■ **TASK STATEMENT**
All lines in the data bearing the string "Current" should be identified and copied.
------------------------------------
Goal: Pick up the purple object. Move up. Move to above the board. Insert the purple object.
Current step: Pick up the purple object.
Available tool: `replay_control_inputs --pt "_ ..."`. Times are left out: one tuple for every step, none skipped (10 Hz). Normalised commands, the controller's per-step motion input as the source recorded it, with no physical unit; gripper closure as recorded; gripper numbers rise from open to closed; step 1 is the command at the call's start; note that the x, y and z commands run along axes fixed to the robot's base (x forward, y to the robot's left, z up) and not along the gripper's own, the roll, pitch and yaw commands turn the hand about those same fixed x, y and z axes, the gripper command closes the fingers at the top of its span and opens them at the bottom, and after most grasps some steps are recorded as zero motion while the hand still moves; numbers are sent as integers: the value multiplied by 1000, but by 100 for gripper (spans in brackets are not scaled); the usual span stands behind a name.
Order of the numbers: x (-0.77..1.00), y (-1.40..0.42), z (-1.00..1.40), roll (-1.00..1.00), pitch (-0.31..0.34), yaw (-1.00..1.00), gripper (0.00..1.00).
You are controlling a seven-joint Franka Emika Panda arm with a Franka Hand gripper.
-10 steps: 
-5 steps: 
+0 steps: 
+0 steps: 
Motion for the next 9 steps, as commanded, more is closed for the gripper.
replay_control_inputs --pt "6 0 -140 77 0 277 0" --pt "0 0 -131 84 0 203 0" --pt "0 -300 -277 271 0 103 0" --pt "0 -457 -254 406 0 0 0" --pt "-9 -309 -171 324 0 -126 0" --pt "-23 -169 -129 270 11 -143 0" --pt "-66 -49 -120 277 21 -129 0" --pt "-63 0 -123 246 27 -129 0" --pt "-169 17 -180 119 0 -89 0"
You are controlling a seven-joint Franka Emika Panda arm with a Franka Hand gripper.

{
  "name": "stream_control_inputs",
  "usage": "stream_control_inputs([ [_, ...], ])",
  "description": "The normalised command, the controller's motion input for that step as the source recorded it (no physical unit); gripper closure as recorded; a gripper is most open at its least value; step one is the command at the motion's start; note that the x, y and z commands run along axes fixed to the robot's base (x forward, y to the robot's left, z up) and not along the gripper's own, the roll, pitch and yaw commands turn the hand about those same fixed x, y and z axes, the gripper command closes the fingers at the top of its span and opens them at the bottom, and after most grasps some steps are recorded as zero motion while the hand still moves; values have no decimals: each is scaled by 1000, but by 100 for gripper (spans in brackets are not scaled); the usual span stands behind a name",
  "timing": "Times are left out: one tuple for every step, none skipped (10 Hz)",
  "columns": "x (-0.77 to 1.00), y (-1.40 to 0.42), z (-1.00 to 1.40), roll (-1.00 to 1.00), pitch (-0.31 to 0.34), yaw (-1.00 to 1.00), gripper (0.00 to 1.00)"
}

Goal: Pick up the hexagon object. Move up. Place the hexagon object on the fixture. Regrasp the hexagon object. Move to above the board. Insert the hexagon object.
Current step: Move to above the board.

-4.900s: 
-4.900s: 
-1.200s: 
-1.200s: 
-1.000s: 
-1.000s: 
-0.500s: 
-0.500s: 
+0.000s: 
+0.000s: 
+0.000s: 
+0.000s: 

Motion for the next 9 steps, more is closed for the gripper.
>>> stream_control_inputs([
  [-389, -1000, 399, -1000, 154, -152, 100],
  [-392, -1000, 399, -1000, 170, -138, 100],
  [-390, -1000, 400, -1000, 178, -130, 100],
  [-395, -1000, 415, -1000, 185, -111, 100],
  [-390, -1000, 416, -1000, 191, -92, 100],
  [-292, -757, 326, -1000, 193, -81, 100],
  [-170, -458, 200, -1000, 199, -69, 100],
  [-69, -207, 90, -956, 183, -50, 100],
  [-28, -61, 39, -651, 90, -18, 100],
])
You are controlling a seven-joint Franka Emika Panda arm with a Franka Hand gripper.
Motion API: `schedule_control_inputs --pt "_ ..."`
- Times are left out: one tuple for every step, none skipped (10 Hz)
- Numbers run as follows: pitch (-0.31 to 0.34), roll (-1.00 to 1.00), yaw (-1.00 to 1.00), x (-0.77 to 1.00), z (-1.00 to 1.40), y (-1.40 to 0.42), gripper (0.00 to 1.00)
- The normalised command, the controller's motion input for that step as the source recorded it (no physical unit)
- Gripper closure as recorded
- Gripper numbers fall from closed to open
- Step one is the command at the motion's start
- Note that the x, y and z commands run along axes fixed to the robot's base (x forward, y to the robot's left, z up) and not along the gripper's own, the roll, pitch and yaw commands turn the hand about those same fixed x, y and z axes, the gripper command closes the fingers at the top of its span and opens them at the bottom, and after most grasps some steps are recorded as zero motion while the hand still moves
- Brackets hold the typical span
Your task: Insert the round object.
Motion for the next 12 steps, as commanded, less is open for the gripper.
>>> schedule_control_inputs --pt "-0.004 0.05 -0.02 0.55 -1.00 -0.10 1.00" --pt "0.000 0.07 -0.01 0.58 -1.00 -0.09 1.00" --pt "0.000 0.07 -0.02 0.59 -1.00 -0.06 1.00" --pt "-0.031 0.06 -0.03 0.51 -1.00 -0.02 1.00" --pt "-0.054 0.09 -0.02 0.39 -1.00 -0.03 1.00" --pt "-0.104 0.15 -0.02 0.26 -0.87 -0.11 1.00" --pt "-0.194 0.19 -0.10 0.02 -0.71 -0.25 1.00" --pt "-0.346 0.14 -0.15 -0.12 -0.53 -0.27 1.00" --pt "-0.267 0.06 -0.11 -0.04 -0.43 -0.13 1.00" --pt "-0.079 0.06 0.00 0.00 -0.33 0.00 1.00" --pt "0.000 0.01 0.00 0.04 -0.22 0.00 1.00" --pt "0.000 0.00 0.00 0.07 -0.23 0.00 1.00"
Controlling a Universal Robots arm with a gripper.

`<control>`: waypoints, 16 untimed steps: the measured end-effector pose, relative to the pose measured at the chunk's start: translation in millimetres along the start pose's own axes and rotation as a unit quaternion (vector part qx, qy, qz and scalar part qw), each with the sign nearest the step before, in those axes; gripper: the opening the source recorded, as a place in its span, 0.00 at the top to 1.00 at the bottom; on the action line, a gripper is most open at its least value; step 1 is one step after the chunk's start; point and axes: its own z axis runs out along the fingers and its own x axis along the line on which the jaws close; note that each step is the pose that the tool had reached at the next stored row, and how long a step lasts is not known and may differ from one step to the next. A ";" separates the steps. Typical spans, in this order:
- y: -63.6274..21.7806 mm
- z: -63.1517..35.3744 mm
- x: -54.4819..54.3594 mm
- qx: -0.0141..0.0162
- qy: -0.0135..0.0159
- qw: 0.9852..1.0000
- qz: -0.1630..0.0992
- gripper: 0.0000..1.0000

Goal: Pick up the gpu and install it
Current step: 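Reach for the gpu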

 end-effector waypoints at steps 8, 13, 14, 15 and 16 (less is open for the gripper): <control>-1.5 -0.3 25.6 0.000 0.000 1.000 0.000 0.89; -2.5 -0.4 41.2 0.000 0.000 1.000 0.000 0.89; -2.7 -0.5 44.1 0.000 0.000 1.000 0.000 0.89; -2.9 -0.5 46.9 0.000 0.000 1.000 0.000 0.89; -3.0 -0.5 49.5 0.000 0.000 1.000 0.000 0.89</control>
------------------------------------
■ **EXERCISE RESULT**
Current step: Pick up the purple object.
Current step: Move to above the board.
Current step: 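Reach for the gpu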

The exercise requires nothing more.